__Exercise description__. The answer must be every line below that contains the string "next".

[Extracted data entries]
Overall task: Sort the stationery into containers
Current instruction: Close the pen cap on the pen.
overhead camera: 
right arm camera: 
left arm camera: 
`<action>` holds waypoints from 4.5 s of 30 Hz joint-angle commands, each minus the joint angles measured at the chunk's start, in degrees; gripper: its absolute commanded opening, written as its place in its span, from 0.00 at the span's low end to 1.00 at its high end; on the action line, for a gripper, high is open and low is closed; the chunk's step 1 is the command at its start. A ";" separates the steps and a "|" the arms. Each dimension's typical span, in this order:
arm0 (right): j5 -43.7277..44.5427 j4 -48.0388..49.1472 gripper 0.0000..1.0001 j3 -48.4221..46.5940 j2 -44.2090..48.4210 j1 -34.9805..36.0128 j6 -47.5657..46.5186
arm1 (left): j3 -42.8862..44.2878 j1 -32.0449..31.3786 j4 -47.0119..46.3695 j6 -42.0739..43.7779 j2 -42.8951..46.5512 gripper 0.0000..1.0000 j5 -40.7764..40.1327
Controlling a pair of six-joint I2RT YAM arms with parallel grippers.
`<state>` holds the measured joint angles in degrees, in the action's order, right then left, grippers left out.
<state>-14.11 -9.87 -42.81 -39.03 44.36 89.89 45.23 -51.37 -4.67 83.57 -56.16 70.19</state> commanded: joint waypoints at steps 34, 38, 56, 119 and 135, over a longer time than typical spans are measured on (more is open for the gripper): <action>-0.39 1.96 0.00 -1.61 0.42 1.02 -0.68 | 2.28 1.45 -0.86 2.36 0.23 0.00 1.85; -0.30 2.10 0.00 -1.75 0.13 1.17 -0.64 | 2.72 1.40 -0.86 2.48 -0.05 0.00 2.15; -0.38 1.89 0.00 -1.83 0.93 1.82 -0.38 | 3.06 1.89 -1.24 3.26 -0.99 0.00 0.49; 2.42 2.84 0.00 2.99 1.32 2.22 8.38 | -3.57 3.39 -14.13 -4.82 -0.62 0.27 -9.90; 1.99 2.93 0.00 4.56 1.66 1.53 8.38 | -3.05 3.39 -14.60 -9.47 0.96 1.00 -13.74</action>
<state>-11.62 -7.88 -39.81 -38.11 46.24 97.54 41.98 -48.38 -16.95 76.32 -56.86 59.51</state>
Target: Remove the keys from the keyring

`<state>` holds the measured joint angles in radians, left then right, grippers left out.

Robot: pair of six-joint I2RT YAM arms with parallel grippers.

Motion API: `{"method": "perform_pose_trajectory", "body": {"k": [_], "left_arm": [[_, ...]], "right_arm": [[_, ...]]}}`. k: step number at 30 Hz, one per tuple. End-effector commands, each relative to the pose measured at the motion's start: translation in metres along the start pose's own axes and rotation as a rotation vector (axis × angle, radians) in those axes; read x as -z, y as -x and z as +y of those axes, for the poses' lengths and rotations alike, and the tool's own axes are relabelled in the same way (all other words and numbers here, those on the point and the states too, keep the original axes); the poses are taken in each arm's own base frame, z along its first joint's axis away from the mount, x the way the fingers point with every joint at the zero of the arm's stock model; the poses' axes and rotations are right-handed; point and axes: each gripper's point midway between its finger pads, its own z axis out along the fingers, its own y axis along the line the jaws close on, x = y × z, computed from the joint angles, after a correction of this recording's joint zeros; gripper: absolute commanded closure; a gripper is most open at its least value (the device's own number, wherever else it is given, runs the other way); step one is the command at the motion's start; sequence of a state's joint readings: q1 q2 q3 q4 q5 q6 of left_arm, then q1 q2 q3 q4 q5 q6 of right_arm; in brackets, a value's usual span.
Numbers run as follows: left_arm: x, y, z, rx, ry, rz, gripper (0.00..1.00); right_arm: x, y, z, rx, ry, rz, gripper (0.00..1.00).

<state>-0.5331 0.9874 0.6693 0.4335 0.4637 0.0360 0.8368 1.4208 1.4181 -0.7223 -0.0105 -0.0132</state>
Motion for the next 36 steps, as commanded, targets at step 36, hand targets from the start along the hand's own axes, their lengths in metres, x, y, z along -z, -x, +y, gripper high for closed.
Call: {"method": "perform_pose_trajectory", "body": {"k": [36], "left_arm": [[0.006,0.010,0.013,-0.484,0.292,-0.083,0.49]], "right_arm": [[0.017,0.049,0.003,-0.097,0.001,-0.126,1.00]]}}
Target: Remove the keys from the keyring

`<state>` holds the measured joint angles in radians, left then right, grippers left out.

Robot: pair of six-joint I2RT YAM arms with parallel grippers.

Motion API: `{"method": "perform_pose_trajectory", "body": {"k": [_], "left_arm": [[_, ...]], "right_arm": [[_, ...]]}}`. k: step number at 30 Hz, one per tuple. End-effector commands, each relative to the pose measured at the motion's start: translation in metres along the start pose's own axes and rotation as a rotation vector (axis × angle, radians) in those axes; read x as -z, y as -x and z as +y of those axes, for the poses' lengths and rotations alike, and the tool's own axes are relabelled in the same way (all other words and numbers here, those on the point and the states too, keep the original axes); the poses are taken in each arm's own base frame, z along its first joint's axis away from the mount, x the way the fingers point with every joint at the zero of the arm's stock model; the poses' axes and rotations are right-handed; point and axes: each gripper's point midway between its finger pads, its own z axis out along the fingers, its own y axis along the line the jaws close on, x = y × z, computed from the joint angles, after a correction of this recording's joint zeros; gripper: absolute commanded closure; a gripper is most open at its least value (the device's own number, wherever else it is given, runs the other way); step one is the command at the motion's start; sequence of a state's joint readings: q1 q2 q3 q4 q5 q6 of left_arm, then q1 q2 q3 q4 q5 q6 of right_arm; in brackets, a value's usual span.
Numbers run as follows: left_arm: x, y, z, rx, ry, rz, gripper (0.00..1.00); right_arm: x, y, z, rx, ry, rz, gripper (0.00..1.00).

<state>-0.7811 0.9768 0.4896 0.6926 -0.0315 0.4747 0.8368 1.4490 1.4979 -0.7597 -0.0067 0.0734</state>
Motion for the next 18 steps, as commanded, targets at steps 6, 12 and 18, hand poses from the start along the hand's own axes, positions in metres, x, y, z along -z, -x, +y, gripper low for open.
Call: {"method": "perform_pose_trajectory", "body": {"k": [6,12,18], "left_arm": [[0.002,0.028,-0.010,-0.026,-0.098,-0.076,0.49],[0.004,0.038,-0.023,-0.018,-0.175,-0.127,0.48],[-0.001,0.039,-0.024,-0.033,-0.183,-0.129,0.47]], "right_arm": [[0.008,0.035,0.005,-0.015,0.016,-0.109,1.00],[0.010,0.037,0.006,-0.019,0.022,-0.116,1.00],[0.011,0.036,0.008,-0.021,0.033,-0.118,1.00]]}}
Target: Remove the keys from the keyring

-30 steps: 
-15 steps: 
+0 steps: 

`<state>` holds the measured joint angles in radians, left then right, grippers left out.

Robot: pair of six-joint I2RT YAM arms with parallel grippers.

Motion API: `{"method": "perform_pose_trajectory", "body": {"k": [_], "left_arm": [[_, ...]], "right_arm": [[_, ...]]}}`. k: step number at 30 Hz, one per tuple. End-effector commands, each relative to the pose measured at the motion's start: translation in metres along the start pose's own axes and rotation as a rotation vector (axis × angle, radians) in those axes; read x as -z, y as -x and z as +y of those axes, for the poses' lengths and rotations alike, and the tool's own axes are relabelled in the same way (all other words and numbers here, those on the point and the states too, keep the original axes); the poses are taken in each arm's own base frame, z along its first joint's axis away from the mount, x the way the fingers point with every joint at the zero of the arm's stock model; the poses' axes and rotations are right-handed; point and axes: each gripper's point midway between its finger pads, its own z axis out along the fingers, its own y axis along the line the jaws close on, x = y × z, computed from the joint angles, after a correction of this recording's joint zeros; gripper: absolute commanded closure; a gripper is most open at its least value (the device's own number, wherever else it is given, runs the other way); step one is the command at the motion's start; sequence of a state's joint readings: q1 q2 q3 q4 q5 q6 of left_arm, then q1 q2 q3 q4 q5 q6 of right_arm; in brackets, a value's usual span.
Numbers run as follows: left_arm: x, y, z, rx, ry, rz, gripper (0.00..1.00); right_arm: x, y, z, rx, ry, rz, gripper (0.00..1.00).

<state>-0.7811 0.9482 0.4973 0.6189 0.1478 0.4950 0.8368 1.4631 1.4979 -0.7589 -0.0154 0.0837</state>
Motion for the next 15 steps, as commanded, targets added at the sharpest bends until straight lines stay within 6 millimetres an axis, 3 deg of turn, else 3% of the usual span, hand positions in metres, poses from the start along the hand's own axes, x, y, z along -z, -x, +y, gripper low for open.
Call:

__Output for this task__.
Motion for the next 36 steps, as commanded, targets at step 36, hand targets from the start along the hand's own axes, their lengths in metres, x, y, z along -z, -x, +y, gripper high for closed.
Motion for the next 18 steps, as commanded, targets at steps 6, 12 and 18, hand poses from the start along the hand's own axes, positions in metres, x, y, z along -z, -x, +y, gripper low for open.
Motion for the next 15 steps, as commanded, targets added at the sharpest bends until straight lines stay within 6 millimetres an axis, 3 deg of turn, else 3% of the usual span, hand positions in metres, poses from the start along the hand's own axes, x, y, z along -z, -x, +y, gripper low for open.

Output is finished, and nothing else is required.